(Beginning of Data extracts)

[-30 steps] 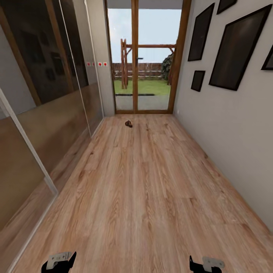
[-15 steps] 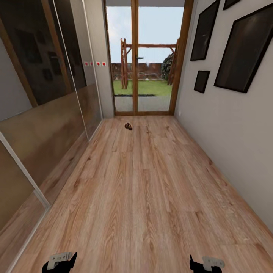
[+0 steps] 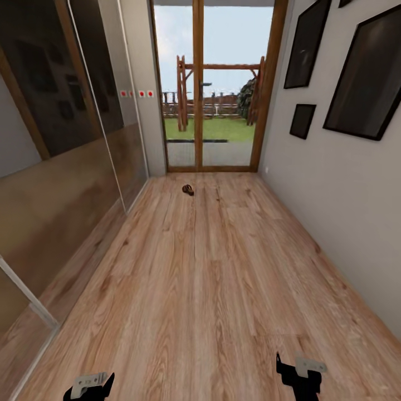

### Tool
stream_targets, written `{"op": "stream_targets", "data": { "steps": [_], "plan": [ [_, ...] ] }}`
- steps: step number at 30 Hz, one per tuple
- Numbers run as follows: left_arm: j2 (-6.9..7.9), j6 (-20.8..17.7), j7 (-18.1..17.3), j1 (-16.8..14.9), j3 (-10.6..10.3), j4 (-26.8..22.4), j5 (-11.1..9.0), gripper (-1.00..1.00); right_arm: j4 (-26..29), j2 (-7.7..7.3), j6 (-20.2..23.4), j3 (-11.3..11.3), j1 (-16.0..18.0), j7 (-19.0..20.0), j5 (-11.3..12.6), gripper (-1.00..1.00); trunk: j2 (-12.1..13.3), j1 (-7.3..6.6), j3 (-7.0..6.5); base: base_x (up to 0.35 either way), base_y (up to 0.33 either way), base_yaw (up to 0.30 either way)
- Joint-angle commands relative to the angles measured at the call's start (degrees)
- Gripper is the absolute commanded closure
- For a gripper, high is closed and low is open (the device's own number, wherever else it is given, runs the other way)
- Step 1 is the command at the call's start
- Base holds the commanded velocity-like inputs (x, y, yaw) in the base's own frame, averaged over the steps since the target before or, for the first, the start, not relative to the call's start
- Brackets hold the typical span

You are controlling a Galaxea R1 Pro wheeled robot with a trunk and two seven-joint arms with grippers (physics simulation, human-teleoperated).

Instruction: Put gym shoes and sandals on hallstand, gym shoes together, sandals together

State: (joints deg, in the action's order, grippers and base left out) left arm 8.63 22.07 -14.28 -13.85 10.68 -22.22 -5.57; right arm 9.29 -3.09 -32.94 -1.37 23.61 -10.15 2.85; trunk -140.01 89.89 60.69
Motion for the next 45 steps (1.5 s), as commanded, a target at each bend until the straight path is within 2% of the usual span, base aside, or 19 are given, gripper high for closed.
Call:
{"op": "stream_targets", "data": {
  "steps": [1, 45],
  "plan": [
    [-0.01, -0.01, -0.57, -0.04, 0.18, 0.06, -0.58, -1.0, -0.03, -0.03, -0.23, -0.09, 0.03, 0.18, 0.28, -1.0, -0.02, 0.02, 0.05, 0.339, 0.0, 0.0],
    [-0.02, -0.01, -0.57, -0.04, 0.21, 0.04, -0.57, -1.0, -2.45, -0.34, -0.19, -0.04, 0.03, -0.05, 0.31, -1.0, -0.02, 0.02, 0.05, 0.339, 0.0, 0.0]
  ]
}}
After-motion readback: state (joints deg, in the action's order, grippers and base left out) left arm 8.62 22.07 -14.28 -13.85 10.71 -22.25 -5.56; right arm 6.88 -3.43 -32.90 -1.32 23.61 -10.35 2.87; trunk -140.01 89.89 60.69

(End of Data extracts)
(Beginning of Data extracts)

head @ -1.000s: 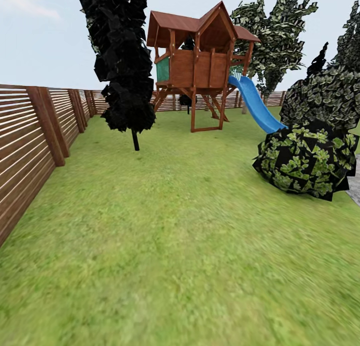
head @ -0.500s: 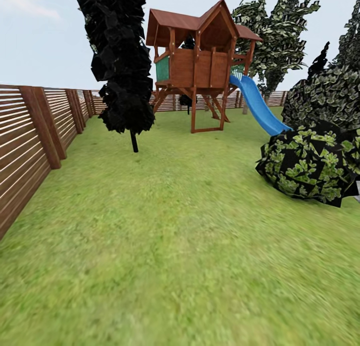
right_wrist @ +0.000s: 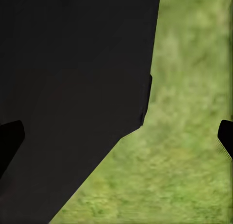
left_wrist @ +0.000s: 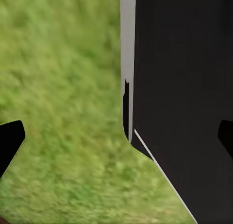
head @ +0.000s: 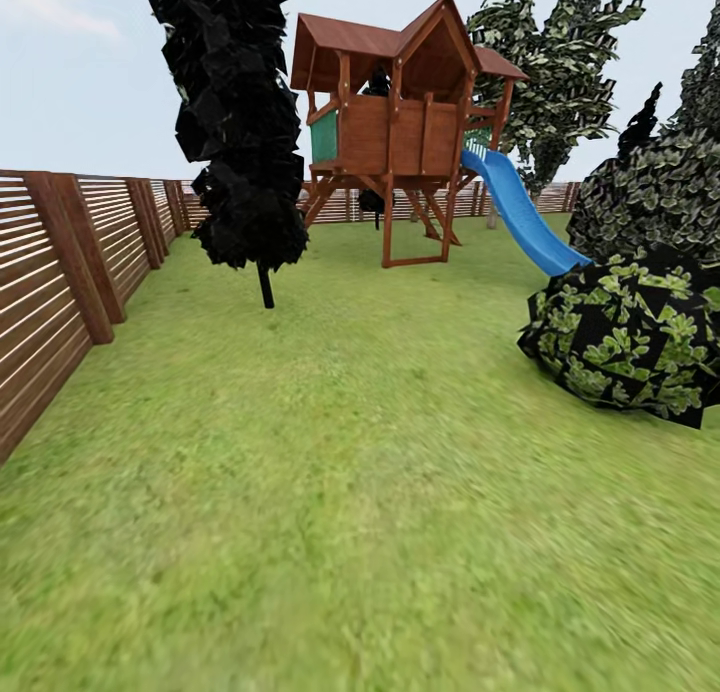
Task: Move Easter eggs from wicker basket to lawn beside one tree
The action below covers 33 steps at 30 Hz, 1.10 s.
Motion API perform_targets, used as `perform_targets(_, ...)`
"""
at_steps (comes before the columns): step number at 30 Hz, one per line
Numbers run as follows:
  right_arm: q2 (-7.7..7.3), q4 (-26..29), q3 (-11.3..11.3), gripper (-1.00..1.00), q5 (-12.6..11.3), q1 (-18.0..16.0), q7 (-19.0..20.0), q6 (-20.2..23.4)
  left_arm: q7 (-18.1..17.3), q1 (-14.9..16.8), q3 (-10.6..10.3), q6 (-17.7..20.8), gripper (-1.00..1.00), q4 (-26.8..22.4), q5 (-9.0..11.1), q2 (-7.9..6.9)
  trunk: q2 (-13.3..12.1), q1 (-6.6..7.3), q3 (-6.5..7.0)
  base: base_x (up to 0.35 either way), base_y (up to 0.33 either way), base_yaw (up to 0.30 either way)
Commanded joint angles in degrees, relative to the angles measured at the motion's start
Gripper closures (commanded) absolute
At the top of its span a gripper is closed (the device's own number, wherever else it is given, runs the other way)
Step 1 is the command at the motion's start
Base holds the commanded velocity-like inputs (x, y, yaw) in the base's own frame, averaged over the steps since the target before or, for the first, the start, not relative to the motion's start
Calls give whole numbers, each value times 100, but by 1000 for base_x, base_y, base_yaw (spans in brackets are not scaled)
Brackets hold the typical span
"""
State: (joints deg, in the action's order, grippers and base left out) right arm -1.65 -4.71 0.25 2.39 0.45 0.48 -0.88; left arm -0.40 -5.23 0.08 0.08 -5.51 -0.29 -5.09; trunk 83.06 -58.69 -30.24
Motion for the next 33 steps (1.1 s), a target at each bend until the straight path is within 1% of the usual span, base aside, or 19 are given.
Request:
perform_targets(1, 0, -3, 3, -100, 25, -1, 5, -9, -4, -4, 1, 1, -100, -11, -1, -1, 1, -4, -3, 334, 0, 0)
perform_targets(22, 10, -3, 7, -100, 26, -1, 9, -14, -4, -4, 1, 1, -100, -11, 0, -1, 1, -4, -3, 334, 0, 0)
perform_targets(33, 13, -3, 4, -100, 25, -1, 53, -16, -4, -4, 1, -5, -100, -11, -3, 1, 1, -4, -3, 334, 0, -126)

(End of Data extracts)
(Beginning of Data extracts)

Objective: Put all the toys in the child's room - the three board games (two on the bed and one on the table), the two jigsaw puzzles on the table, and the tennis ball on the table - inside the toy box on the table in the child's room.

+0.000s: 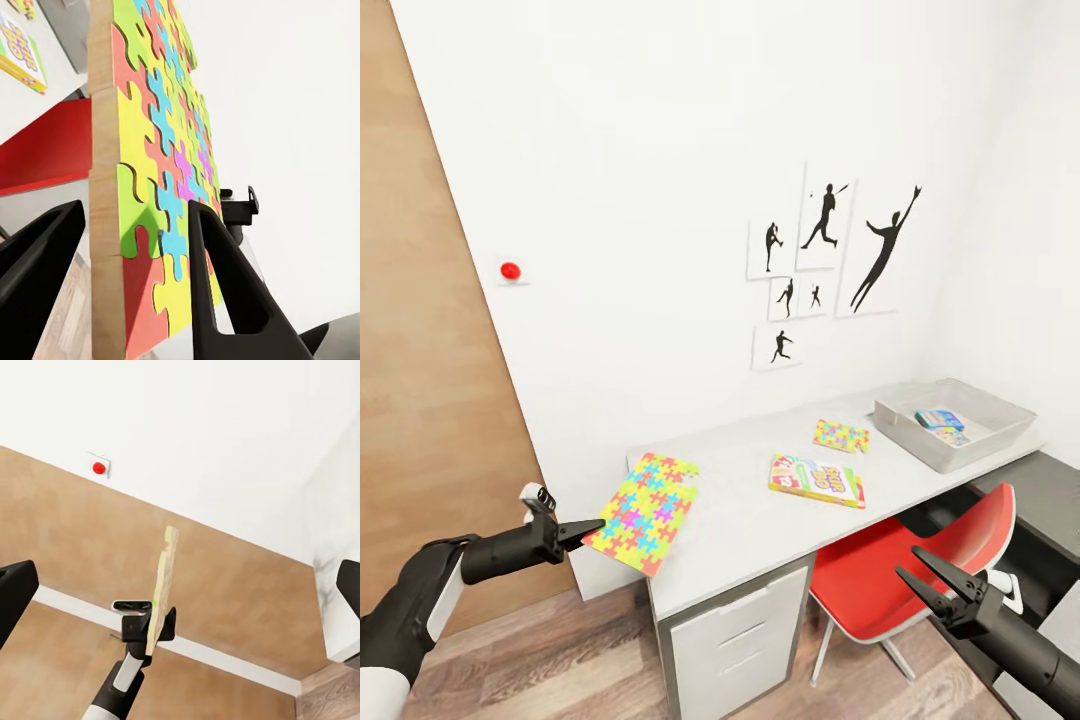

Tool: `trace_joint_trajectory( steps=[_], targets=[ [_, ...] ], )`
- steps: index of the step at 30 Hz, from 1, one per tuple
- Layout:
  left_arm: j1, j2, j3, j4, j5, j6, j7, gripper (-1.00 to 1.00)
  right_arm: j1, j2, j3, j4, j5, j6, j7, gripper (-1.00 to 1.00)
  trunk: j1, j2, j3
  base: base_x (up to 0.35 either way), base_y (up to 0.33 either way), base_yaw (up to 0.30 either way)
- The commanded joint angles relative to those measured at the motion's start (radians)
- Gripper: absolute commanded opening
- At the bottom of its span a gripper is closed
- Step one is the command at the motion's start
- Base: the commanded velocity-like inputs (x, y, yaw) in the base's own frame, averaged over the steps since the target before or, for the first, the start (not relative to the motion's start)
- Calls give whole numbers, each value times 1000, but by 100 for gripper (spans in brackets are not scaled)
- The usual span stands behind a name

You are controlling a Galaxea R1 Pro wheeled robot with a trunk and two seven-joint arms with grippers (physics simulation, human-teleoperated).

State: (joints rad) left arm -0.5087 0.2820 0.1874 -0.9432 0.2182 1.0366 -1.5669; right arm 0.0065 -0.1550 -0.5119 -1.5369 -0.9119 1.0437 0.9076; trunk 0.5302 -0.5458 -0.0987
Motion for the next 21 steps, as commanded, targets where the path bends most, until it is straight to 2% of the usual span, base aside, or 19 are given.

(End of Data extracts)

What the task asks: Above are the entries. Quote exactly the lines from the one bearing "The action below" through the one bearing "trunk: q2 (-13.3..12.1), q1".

Answer below:
The action below covers 33 steps at 30 Hz, 1.10 s.
Motion API perform_targets, used as `perform_targets(_, ...)`
"""
at_steps (comes before the columns): step number at 30 Hz, one per line
Numbers run as follows:
  right_arm: q2 (-7.7..7.3), q4 (-26..29), q3 (-11.3..11.3), gripper (-1.00..1.00), q5 (-12.6..11.3), q1 (-18.0..16.0), q7 (-19.0..20.0), q6 (-20.2..23.4)
  left_arm: q7 (-18.1..17.3), q1 (-14.9..16.8), q3 (-10.6..10.3), q6 (-17.7..20.8), gripper (-1.00..1.00), q4 (-26.8..22.4), q5 (-9.0..11.1), q2 (-7.9..6.9)
  trunk: q2 (-13.3..12.1), q1 (-6.6..7.3), q3 (-6.5..7.0)

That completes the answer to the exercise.